Koalition einigt sich auf Erbschaftsteuerreform

Die große Koalition hat eine Einigung zur Erbschaftsteuerreform erzielt. Danach werden Firmenerben wie bisher von der Erbschaftsteuer weitgehend befreit, wenn sie das Unternehmen fortführen und Arbeitsplätze erhalten. Allerdings gelten - wie vom Bundesverfassungsgericht Ende 2014 gefordert - schärfere Vorgaben.

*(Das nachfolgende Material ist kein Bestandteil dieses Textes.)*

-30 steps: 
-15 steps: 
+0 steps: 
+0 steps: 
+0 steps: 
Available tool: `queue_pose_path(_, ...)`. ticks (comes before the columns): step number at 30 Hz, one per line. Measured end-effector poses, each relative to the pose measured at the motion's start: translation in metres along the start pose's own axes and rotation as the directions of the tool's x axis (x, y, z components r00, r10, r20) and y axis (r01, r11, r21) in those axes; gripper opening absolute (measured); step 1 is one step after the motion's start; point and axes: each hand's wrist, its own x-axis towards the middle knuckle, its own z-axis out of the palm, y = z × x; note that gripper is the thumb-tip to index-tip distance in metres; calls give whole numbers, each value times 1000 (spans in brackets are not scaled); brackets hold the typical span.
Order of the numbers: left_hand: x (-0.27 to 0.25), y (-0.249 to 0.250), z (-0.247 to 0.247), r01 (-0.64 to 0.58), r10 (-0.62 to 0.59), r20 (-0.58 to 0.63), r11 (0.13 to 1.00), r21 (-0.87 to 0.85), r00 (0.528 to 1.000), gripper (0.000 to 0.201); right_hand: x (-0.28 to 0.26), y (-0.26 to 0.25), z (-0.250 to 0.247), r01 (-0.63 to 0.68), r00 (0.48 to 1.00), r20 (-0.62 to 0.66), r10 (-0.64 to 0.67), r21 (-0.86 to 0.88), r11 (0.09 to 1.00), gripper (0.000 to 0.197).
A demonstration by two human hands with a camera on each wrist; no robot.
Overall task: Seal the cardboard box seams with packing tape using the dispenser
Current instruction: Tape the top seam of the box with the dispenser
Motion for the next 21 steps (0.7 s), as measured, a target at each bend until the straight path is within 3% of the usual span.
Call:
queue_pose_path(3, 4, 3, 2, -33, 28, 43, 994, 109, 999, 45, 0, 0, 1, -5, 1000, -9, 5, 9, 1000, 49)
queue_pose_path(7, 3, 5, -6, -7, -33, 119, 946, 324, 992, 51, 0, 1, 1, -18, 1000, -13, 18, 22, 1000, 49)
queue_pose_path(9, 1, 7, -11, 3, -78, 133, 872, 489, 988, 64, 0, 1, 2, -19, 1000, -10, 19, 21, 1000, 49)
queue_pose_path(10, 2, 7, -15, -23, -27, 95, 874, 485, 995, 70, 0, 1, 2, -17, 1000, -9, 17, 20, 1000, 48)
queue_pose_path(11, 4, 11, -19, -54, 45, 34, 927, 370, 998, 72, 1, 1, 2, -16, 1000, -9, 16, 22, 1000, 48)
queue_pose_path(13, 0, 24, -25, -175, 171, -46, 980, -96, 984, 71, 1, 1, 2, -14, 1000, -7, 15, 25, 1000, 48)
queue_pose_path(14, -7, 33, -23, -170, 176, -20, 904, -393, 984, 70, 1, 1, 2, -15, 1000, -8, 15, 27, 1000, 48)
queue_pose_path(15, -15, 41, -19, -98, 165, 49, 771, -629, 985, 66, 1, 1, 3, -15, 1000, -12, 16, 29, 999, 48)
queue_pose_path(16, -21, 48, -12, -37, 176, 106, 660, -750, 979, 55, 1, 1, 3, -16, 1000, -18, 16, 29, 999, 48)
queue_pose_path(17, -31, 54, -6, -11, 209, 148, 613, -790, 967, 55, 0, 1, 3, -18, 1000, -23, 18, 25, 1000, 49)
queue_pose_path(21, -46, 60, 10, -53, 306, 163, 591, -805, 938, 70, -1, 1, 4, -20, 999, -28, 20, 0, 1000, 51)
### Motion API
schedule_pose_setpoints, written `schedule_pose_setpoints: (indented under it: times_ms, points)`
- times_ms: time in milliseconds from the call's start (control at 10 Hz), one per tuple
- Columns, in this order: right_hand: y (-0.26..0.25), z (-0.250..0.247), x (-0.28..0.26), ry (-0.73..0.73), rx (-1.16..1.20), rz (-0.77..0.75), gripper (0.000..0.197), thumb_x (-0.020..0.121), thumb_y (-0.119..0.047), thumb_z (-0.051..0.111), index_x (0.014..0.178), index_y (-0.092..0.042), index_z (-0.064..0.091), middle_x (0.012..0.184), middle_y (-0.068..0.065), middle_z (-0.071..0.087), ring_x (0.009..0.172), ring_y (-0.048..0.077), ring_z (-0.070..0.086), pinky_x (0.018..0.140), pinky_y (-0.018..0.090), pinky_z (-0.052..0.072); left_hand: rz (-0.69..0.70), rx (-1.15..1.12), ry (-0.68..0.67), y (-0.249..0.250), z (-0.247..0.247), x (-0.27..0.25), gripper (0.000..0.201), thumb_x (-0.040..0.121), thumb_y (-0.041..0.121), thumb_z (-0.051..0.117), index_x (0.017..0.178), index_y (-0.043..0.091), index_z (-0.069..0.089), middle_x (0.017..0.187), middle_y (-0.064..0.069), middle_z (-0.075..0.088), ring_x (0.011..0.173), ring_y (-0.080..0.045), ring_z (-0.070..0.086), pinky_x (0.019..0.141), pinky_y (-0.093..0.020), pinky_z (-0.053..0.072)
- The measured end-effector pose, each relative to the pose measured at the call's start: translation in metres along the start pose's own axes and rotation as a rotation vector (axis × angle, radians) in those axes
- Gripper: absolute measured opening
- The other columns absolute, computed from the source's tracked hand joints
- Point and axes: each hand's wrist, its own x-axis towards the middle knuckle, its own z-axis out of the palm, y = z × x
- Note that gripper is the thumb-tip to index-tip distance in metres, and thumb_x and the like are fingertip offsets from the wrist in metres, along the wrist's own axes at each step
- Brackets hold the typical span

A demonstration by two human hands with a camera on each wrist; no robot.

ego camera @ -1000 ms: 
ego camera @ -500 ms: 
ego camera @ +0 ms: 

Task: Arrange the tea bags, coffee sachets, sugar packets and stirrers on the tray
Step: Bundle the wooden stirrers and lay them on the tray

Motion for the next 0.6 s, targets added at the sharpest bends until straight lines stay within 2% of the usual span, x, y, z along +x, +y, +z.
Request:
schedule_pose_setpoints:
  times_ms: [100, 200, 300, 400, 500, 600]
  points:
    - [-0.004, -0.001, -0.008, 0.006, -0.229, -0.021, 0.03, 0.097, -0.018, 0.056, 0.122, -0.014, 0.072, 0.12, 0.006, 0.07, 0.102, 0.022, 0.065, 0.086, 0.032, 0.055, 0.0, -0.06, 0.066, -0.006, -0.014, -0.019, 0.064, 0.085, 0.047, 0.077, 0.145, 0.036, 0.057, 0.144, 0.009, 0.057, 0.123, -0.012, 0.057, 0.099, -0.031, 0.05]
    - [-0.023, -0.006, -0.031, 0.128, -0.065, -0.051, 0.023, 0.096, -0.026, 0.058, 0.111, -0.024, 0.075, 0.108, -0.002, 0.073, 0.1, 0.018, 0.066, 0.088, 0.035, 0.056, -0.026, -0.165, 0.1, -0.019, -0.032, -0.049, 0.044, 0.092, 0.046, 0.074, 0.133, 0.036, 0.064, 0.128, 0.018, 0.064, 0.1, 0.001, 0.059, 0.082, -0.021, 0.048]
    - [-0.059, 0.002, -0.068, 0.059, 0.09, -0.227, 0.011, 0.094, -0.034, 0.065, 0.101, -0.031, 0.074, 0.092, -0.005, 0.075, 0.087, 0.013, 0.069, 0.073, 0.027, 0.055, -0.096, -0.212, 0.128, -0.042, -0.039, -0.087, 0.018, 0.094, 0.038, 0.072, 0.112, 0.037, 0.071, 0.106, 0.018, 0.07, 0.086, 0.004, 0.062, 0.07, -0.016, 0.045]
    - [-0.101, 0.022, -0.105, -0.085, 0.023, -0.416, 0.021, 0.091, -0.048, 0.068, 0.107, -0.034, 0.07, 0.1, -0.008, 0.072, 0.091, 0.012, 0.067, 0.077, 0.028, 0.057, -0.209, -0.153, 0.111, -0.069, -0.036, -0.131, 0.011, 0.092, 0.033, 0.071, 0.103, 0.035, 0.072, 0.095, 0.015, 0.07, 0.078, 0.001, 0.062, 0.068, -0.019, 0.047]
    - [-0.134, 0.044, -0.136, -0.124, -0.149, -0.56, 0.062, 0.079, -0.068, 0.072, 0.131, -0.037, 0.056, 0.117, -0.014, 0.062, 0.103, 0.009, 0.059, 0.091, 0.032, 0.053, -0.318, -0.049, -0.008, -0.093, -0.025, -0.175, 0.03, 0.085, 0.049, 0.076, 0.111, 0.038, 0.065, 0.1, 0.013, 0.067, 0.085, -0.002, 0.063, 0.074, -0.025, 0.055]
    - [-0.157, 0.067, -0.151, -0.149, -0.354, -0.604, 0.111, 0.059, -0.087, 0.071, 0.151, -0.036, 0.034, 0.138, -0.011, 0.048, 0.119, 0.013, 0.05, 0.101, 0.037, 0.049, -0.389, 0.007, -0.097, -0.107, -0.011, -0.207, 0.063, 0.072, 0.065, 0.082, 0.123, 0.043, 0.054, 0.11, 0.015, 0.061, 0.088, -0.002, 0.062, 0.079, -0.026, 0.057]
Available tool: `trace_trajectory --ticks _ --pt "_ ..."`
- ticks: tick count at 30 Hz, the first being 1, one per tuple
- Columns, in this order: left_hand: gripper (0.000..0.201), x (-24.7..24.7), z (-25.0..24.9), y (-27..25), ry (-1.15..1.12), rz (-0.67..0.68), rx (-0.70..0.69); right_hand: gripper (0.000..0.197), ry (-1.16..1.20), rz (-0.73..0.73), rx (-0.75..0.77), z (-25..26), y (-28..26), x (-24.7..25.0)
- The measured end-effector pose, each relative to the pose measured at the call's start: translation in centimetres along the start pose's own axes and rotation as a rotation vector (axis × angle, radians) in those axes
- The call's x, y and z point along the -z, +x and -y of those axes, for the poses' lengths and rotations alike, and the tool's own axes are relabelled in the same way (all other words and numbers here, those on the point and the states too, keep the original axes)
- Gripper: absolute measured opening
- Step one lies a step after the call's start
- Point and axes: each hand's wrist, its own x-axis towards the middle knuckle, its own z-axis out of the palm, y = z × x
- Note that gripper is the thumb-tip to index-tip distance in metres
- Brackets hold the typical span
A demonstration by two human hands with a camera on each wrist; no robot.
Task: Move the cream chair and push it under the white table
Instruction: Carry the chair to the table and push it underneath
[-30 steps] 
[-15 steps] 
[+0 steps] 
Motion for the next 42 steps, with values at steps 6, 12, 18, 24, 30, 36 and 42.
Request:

Die Einnahmen aus der Erbschaftsteuer von rund sechs Milliarden Euro könnten etwas steigen.

Erben, die mehr als 26 Millionen Euro bekommen, sollen erst nach einer Bedürfnisprüfung Steuervergünstigungen bekommen können - wenn sie also nachweisen, dass sie die Steuer nicht verkraften. Liegt das Erbe bei 90 Millionen Euro oder darüber, gibt es den Plänen zufolge grundsätzlich keine Steuernachlässe.

Für Unternehmen mit maximal fünf Beschäftigten sollen besonders niedrige bürokratische Hürden gelten, die sie für eine Steuerbefreiung erfüllen müssen. Bisher sind Betriebe mit bis zu 20 Arbeitnehmern vom Nachweis des Arbeitsplatzerhalts befreit.

Nach der Einigung müssen noch Bundestag und Bundesrat zustimmen. Angestrebt wird ein Gesetzbeschluss bis zur parlamentarischen Sommerpause am 8. Juli.